◆ **TASK INSTRUCTIONS**:
Could you output the listing that follows exactly, without its images?

◆ **STORED DATA**:
* * * * * * * * *

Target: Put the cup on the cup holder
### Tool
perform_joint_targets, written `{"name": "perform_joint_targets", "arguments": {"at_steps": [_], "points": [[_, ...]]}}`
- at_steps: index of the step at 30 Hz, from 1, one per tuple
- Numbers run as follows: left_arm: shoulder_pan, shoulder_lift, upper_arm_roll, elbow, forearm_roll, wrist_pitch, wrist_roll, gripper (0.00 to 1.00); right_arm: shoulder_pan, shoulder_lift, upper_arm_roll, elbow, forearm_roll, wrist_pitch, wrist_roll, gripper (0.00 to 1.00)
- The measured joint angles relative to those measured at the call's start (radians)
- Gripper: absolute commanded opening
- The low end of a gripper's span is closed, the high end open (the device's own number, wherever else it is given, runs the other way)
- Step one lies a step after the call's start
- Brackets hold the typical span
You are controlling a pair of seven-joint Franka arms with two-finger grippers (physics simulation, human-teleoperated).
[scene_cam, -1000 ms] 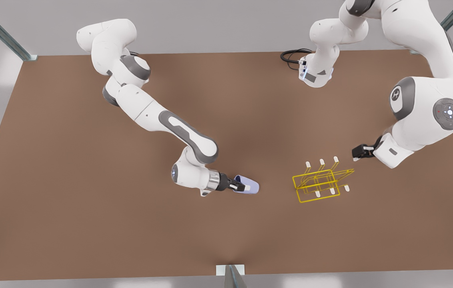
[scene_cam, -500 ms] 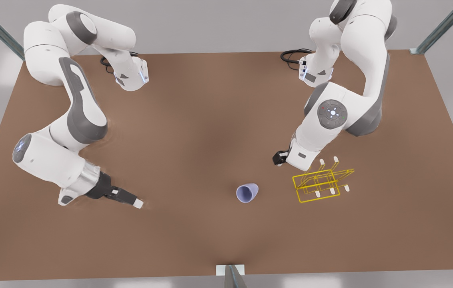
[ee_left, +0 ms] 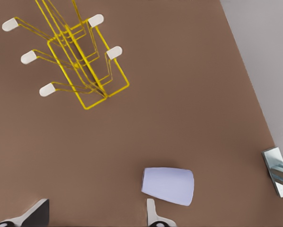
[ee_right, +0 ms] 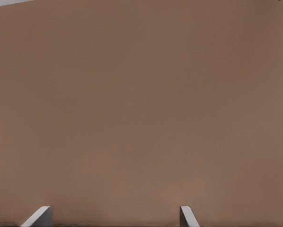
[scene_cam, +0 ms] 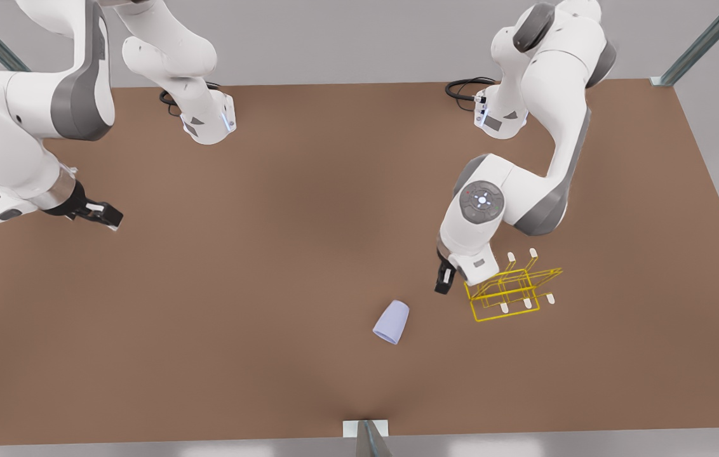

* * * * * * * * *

◆ **SOLUTION TO THIS EXERCISE**:
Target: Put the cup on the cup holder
### Tool
perform_joint_targets, written `{"name": "perform_joint_targets", "arguments": {"at_steps": [_], "points": [[_, ...]]}}`
- at_steps: index of the step at 30 Hz, from 1, one per tuple
- Numbers run as follows: left_arm: shoulder_pan, shoulder_lift, upper_arm_roll, elbow, forearm_roll, wrist_pitch, wrist_roll, gripper (0.00 to 1.00); right_arm: shoulder_pan, shoulder_lift, upper_arm_roll, elbow, forearm_roll, wrist_pitch, wrist_roll, gripper (0.00 to 1.00)
- The measured joint angles relative to those measured at the call's start (radians)
- Gripper: absolute commanded opening
- The low end of a gripper's span is closed, the high end open (the device's own number, wherever else it is given, runs the other way)
- Step one lies a step after the call's start
- Brackets hold the typical span
You are controlling a pair of seven-joint Franka arms with two-finger grippers (physics simulation, human-teleoperated).
[scene_cam, -1000 ms] 
[scene_cam, -500 ms] 
[ee_left, +0 ms] 
[ee_right, +0 ms] 
[scene_cam, +0 ms] 

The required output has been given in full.